→ **DATA**:

★ ★ ★ ★ ★

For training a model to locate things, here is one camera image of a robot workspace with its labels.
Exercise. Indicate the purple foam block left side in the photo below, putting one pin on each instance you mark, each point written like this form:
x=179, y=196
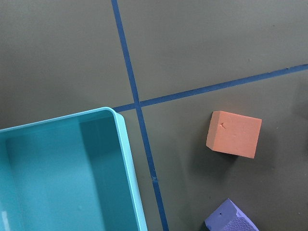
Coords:
x=229, y=217

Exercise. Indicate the orange foam block left side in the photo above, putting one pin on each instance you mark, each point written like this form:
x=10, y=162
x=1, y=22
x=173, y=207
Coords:
x=233, y=134

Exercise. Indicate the teal plastic bin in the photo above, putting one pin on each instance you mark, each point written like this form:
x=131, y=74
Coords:
x=71, y=173

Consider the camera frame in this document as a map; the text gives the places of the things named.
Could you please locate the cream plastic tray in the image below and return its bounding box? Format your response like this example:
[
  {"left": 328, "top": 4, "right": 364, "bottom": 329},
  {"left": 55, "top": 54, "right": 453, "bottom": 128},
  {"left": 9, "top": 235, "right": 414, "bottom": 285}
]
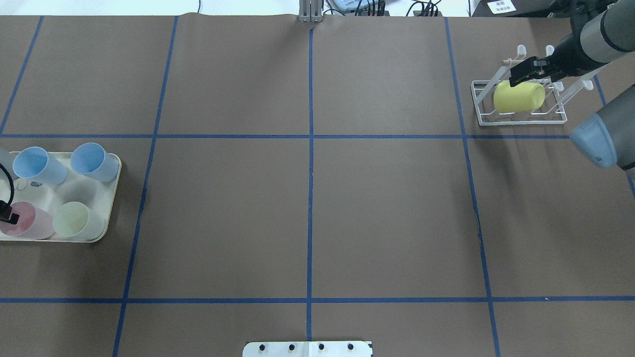
[{"left": 14, "top": 152, "right": 122, "bottom": 226}]

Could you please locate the pale green plastic cup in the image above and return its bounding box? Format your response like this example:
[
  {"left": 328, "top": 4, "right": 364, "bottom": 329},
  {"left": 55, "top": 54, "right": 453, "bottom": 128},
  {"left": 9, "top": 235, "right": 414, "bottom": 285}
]
[{"left": 53, "top": 201, "right": 107, "bottom": 241}]

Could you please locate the blue plastic cup far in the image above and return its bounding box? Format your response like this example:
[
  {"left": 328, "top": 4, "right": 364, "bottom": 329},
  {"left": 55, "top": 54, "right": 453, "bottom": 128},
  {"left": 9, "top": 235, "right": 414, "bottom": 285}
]
[{"left": 70, "top": 142, "right": 120, "bottom": 182}]

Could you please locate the white wire cup rack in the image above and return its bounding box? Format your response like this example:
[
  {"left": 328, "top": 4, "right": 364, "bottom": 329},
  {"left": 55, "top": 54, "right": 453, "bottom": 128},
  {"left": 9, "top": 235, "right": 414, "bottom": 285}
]
[{"left": 470, "top": 44, "right": 601, "bottom": 126}]

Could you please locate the blue plastic cup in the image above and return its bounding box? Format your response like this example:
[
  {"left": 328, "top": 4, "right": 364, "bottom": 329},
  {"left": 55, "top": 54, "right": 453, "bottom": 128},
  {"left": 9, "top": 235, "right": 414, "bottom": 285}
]
[
  {"left": 70, "top": 142, "right": 120, "bottom": 182},
  {"left": 13, "top": 146, "right": 67, "bottom": 186}
]

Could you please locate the white metal base plate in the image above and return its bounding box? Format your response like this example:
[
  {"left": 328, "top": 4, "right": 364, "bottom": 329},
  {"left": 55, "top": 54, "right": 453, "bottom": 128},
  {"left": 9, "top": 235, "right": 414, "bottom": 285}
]
[{"left": 242, "top": 341, "right": 374, "bottom": 357}]

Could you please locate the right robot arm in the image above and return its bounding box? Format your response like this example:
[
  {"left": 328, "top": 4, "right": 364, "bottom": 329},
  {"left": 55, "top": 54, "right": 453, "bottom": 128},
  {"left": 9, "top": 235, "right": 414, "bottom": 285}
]
[{"left": 509, "top": 0, "right": 635, "bottom": 177}]

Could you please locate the blue plastic cup near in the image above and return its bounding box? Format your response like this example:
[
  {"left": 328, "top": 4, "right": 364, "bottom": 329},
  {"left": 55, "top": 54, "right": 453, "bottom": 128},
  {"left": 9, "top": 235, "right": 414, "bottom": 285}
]
[{"left": 13, "top": 146, "right": 67, "bottom": 186}]

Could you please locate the yellow plastic cup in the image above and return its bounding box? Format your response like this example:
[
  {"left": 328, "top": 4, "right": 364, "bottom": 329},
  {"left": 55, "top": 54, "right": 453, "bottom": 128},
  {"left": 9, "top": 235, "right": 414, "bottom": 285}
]
[{"left": 494, "top": 81, "right": 546, "bottom": 113}]

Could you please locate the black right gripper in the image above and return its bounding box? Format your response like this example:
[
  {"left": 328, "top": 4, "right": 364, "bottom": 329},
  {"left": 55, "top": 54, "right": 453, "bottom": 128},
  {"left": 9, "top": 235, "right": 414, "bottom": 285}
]
[{"left": 509, "top": 32, "right": 611, "bottom": 87}]

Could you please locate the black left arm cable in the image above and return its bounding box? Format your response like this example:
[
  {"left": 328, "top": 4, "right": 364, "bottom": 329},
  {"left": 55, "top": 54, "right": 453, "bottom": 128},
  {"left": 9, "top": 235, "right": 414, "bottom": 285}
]
[{"left": 0, "top": 163, "right": 20, "bottom": 225}]

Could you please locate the aluminium frame post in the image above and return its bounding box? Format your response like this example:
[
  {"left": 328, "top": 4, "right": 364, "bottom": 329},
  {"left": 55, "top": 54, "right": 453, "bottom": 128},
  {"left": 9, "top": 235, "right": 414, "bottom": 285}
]
[{"left": 298, "top": 0, "right": 324, "bottom": 23}]

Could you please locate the pink plastic cup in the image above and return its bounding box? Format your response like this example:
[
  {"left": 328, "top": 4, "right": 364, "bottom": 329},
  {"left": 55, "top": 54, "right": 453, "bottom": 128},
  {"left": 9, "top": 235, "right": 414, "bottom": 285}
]
[{"left": 0, "top": 201, "right": 55, "bottom": 240}]

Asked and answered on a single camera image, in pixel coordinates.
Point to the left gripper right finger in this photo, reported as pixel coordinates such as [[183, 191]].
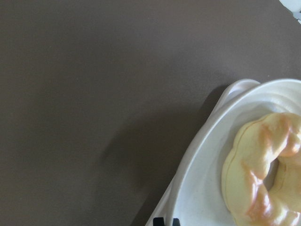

★ ★ ★ ★ ★

→ **WORK REQUEST**:
Reproduce the entries exactly. Do not carry over any picture.

→ **ANSWER TO THE EXERCISE**:
For training a model to locate things, here is one camera image of a robot workspace with its labels.
Exercise. Indicate the purple foam block left side in the photo below, putting one pin on each instance you mark, each point written like this form:
x=179, y=196
Coords:
x=229, y=217

Exercise. Indicate the orange foam block left side in the photo above, putting one pin on each instance you mark, each point written like this form:
x=10, y=162
x=1, y=22
x=173, y=207
Coords:
x=233, y=134

Exercise. Indicate the teal plastic bin in the photo above, putting one pin on each instance you mark, each point written like this form:
x=131, y=74
Coords:
x=71, y=173

Consider the camera frame in this document as a map; the text gives the places of the things named.
Could you please locate the cream plastic tray in the image below and return its bounding box? Format your response like this example:
[
  {"left": 328, "top": 4, "right": 364, "bottom": 329},
  {"left": 55, "top": 54, "right": 453, "bottom": 128},
  {"left": 9, "top": 235, "right": 414, "bottom": 285}
]
[{"left": 14, "top": 152, "right": 122, "bottom": 226}]

Could you please locate the pale green plastic cup in the image above and return its bounding box? Format your response like this example:
[
  {"left": 328, "top": 4, "right": 364, "bottom": 329},
  {"left": 55, "top": 54, "right": 453, "bottom": 128},
  {"left": 9, "top": 235, "right": 414, "bottom": 285}
]
[{"left": 53, "top": 201, "right": 107, "bottom": 241}]

Could you please locate the blue plastic cup far in the image above and return its bounding box? Format your response like this example:
[
  {"left": 328, "top": 4, "right": 364, "bottom": 329},
  {"left": 55, "top": 54, "right": 453, "bottom": 128},
  {"left": 9, "top": 235, "right": 414, "bottom": 285}
]
[{"left": 70, "top": 142, "right": 120, "bottom": 182}]

Could you please locate the white wire cup rack in the image above and return its bounding box? Format your response like this example:
[
  {"left": 328, "top": 4, "right": 364, "bottom": 329},
  {"left": 55, "top": 54, "right": 453, "bottom": 128},
  {"left": 9, "top": 235, "right": 414, "bottom": 285}
]
[{"left": 470, "top": 44, "right": 601, "bottom": 126}]

Could you please locate the blue plastic cup in the image above and return its bounding box? Format your response like this example:
[
  {"left": 328, "top": 4, "right": 364, "bottom": 329},
  {"left": 55, "top": 54, "right": 453, "bottom": 128},
  {"left": 9, "top": 235, "right": 414, "bottom": 285}
]
[
  {"left": 70, "top": 142, "right": 120, "bottom": 182},
  {"left": 13, "top": 146, "right": 67, "bottom": 186}
]

Could you please locate the white metal base plate in the image above and return its bounding box? Format your response like this example:
[
  {"left": 328, "top": 4, "right": 364, "bottom": 329},
  {"left": 55, "top": 54, "right": 453, "bottom": 128},
  {"left": 9, "top": 235, "right": 414, "bottom": 285}
]
[{"left": 242, "top": 341, "right": 374, "bottom": 357}]

Could you please locate the right robot arm in the image above and return its bounding box? Format your response like this example:
[
  {"left": 328, "top": 4, "right": 364, "bottom": 329},
  {"left": 55, "top": 54, "right": 453, "bottom": 128},
  {"left": 9, "top": 235, "right": 414, "bottom": 285}
]
[{"left": 509, "top": 0, "right": 635, "bottom": 177}]

Could you please locate the blue plastic cup near in the image above and return its bounding box? Format your response like this example:
[
  {"left": 328, "top": 4, "right": 364, "bottom": 329},
  {"left": 55, "top": 54, "right": 453, "bottom": 128},
  {"left": 9, "top": 235, "right": 414, "bottom": 285}
]
[{"left": 13, "top": 146, "right": 67, "bottom": 186}]

Could you please locate the yellow plastic cup in the image above and return its bounding box? Format your response like this example:
[
  {"left": 328, "top": 4, "right": 364, "bottom": 329},
  {"left": 55, "top": 54, "right": 453, "bottom": 128},
  {"left": 9, "top": 235, "right": 414, "bottom": 285}
]
[{"left": 494, "top": 81, "right": 546, "bottom": 113}]

Could you please locate the black right gripper in the image above and return its bounding box? Format your response like this example:
[
  {"left": 328, "top": 4, "right": 364, "bottom": 329},
  {"left": 55, "top": 54, "right": 453, "bottom": 128},
  {"left": 9, "top": 235, "right": 414, "bottom": 285}
]
[{"left": 509, "top": 32, "right": 611, "bottom": 87}]

Could you please locate the black left arm cable in the image above and return its bounding box? Format your response like this example:
[
  {"left": 328, "top": 4, "right": 364, "bottom": 329},
  {"left": 55, "top": 54, "right": 453, "bottom": 128},
  {"left": 9, "top": 235, "right": 414, "bottom": 285}
]
[{"left": 0, "top": 163, "right": 20, "bottom": 225}]

Could you please locate the aluminium frame post in the image above and return its bounding box? Format your response like this example:
[
  {"left": 328, "top": 4, "right": 364, "bottom": 329},
  {"left": 55, "top": 54, "right": 453, "bottom": 128},
  {"left": 9, "top": 235, "right": 414, "bottom": 285}
]
[{"left": 298, "top": 0, "right": 324, "bottom": 23}]

Could you please locate the pink plastic cup in the image above and return its bounding box? Format your response like this example:
[
  {"left": 328, "top": 4, "right": 364, "bottom": 329},
  {"left": 55, "top": 54, "right": 453, "bottom": 128},
  {"left": 9, "top": 235, "right": 414, "bottom": 285}
]
[{"left": 0, "top": 201, "right": 55, "bottom": 240}]

Asked and answered on a single camera image, in pixel coordinates.
Point to the left gripper right finger in this photo, reported as pixel coordinates such as [[183, 191]].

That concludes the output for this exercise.